ETUDELes « cadeaux » des labos pharmaceutiques influencent-ils les médecins ?

Les « cadeaux » de l’industrie pharmaceutique influencent-ils les prescriptions des médecins ?

ETUDEUne étude menée à Rennes se penche sur les avantages offerts par les laboratoires et perçus par les praticiens généralistes
Camille Allain

Camille Allain

L'essentiel

  • Une étude se penche sur les relations entre les médecins généralistes français et les laboratoires pharmaceutiques.
  • Nombre de praticiens bénéficient régulièrement d’avantages accordés par les fabricants de médicaments.
  • L’étude montre que les médecins refusant ces avantages prescrivent moins et coûtent moins cher à l’Assurance maladie.

C’est une étude qui risque de faire un peu de bruit dans le milieu médical. Publiée ce mercredi dans la revue scientifique The BMJ, l’enquête menée par des chercheurs, ingénieurs et médecins de l’université Rennes 1, du CHU et de l’école de santé EHESP s’interroge sur les liens entre les médecins généralistes et les laboratoires pharmaceutiques. Ces « avantages » offerts par l’industrie, appelés « cadeaux » dans la version anglaise de l’étude, sont-ils de nature à influencer les généralistes dans leurs prescriptions ? Les résultats de l’étude menée sur plus de 41.000 médecins semblent laisser penser que oui.

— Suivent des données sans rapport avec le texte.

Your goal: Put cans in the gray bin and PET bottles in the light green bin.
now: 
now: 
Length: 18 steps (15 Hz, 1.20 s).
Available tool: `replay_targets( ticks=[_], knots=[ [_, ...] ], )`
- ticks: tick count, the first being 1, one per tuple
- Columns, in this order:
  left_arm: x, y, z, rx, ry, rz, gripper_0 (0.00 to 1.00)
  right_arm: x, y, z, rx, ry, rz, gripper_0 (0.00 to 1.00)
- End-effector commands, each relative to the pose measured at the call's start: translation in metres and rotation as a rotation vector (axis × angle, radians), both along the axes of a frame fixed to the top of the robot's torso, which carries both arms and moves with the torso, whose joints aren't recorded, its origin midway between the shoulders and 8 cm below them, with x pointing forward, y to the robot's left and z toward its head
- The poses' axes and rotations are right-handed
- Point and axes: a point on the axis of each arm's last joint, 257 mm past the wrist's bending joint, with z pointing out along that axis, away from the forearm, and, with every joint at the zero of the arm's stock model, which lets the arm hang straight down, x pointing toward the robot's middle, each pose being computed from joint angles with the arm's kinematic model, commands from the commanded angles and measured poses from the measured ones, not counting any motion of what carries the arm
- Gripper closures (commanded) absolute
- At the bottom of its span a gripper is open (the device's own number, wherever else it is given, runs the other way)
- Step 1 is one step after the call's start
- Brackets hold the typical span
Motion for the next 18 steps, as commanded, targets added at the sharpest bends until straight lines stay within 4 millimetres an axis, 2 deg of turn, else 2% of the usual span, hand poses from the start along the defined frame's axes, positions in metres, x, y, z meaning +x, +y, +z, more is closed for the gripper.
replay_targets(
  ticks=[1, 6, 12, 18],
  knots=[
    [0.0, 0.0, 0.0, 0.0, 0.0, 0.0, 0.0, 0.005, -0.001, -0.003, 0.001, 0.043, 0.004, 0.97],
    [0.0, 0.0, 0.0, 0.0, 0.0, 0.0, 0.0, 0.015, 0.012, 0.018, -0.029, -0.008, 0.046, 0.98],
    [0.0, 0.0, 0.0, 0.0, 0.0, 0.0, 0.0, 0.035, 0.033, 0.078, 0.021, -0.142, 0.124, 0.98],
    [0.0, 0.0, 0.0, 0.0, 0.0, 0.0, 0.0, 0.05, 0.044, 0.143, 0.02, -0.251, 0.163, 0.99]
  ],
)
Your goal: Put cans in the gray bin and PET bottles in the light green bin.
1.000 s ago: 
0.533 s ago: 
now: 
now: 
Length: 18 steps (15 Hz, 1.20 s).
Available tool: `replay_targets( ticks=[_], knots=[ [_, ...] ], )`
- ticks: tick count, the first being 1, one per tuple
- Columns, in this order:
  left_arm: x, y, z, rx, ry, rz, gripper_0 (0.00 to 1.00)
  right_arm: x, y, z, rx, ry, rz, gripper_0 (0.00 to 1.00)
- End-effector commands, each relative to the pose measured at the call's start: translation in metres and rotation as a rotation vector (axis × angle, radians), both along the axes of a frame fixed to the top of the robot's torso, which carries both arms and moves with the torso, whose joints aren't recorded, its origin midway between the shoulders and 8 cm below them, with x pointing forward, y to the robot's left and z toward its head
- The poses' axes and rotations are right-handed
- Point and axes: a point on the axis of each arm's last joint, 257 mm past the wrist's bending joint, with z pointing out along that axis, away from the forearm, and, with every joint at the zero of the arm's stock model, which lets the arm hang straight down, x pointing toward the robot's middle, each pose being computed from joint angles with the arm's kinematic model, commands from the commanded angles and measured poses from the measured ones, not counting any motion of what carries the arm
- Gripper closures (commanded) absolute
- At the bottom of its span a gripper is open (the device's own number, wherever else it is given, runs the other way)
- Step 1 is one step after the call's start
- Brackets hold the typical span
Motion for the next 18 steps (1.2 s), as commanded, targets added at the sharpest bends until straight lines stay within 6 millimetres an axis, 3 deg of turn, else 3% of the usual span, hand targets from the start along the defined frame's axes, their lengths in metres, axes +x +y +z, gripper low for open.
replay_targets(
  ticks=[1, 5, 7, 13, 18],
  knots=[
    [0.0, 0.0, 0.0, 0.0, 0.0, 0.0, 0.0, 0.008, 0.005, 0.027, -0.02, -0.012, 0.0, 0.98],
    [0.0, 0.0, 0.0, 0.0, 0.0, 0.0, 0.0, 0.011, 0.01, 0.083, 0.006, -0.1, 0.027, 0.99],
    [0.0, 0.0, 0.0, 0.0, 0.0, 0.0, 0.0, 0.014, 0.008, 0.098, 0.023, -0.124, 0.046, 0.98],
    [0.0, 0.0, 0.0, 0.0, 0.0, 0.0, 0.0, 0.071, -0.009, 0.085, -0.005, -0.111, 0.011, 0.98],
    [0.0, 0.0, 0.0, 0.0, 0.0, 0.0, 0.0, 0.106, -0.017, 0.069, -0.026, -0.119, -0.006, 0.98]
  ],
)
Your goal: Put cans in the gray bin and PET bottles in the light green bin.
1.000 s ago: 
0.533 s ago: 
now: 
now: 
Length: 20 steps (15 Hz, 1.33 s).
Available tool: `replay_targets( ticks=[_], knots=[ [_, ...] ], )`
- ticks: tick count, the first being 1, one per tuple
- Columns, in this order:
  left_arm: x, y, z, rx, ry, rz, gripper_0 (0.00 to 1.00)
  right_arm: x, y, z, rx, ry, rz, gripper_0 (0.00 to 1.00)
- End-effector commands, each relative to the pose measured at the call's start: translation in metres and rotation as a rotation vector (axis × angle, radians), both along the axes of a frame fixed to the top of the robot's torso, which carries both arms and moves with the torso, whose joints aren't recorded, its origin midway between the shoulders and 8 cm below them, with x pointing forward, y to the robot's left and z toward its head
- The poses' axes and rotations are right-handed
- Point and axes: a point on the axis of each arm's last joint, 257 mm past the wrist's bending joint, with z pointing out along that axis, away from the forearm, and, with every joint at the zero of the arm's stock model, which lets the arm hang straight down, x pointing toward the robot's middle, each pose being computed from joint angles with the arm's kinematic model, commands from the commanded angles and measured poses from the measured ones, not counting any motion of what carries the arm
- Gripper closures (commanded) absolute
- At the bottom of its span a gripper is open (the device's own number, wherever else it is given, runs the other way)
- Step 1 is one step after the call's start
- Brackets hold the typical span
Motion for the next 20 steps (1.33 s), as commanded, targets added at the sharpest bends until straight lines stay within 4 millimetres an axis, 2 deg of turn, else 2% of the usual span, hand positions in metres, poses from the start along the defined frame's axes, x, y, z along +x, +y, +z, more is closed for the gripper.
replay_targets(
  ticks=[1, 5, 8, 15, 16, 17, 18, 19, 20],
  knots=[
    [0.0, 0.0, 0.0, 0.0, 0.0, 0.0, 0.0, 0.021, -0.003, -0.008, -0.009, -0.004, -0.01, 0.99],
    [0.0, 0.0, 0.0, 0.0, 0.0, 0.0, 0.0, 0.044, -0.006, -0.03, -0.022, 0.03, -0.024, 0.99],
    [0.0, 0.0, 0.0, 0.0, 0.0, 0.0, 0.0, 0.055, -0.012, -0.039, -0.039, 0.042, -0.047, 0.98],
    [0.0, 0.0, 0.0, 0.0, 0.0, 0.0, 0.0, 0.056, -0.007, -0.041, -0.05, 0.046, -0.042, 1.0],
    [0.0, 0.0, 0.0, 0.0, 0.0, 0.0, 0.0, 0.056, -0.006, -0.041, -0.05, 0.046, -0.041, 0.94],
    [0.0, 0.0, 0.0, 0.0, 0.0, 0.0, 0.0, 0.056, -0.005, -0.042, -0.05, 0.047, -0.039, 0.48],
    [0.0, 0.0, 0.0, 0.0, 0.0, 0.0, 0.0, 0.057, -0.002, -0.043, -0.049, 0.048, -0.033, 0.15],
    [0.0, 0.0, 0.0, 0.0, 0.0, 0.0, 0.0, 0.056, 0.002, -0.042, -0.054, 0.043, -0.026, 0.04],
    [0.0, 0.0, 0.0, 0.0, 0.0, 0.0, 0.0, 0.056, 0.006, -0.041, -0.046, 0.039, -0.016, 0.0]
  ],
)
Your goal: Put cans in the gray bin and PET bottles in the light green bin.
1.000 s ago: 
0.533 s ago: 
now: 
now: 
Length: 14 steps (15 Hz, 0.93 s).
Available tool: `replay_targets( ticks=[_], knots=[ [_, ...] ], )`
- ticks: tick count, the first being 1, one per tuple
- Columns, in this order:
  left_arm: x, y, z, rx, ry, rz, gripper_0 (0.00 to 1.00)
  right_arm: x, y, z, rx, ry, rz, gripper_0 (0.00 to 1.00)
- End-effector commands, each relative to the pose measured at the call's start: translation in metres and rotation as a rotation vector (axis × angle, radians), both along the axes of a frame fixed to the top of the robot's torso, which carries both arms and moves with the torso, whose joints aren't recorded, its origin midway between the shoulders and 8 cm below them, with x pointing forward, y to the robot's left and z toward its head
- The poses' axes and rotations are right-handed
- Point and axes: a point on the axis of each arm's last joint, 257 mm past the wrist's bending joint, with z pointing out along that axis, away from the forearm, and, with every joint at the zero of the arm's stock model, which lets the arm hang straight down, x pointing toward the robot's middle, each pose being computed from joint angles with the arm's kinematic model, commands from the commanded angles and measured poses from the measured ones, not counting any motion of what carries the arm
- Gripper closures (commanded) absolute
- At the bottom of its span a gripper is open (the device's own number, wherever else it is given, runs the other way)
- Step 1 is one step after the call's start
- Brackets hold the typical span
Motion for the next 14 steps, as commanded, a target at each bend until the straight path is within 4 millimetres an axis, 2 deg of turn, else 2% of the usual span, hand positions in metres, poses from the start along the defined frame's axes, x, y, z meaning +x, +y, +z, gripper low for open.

Les conclusions sont en effet assez claires. « En moyenne, le groupe de médecins n’ayant reçu aucun avantage de 2013 à 2016 est associé à des prescriptions moins coûteuses et à plus de prescriptions de médicaments génériques ». La publication scientifique révèle également que ces médecins ont des prescriptions plus efficaces « au regard des objectifs fixés par l’Assurance maladie ». Plus les généralistes seraient « gâtés » par les laboratoires (ils doivent le déclarer), plus ils prescriraient de médicaments, précise l’étude.

« En France, le sujet reste flou »

Les travaux ont été menés grâce à la base Transparence santé lancée par l’État après le scandale du Mediator et qui diffuse les déclarations d’avantages perçus par les médecins. « Des études similaires ont été menées ailleurs, comme aux Etats-Unis, mais pas en France. Nous pensions qu’il était intéressant de faire un état des lieux en France, où le sujet reste flou », explique Bruno Goupil.

Ce jeune médecin, fraîchement installé à Lorient (Morbihan), a participé à l’étude et ne semble pas surpris des résultats. « Les laboratoires dépensent énormément d’argent dans la promotion de leurs produits. Ce serait curieux qu’ils le fassent à perte, c’est bien qu’ils y trouvent un intérêt », poursuit le praticien, qui se défend par ailleurs de tout conflit d’intérêts avec l’industrie du médicament. L’Organisation mondiale pour la santé, parfois accusée de jouer le jeu des lobbys pharmaceutiques, a récemment alerté de l’influence de l’industrie de la santé. Poussée par des ONG, l’OMS avait demandé davantage de transparence sur le prix des médicaments.

Ces avantages accordés aux médecins sont divers : des invitations au restaurant pour assister à une présentation, des conventions tous frais payés et parfois même un peu de matériel, même si la pratique est aujourd’hui encadrée. « Les médecins n’ont pas toujours conscience de cette influence. C’est presque une norme d’accepter ces cadeaux. Mais quand on y réfléchit, on peut se demander ce que les entreprises cherchent à obtenir en retour », poursuit le docteur lorientais. Un médecin « formé » à un nouveau médicament peut plus facilement le prescrire, même si le traitement n’apporte rien au patient. Mais garantit plus d’argent à son fabricant.

« Si on refuse, ça peut nuire à notre carrière »

Si l’étude ne porte que sur les généralistes en libéral, la question des avantages se pose aussi dans le milieu hospitalier. Il n’est pas rare qu’un chef de service oblige ses internes à venir assister à une « formation » organisée par un laboratoire pharmaceutique. « Si on refuse, on s’attire les critiques, ça peut nuire à notre carrière », confie un praticien.

L’étude, qui porte sur la période 2013-2016, montre que 90 % des médecins ont perçu au moins un avantage en trois ans. « De par sa méthodologie, l’étude ne peut pas montrer de lien de cause à effet », précisent les auteurs. Au vu des résultats, les liens ne font guère de doutes.

«20 Minutes» de contexte

Nous avons contacté plusieurs organismes afin d’obtenir leur réaction à cette étude, parmi lesquels l’Ordre national des médecins ou le syndicat Les Entreprises du médicament (LEEM). Ces derniers n’ont pas souhaité s’exprimer tant qu’ils n’avaient pas pris connaissance de l’étude. Cette dernière étant sous embargo jusqu'à mercredi matin, nous avons refusé de leur transmettre.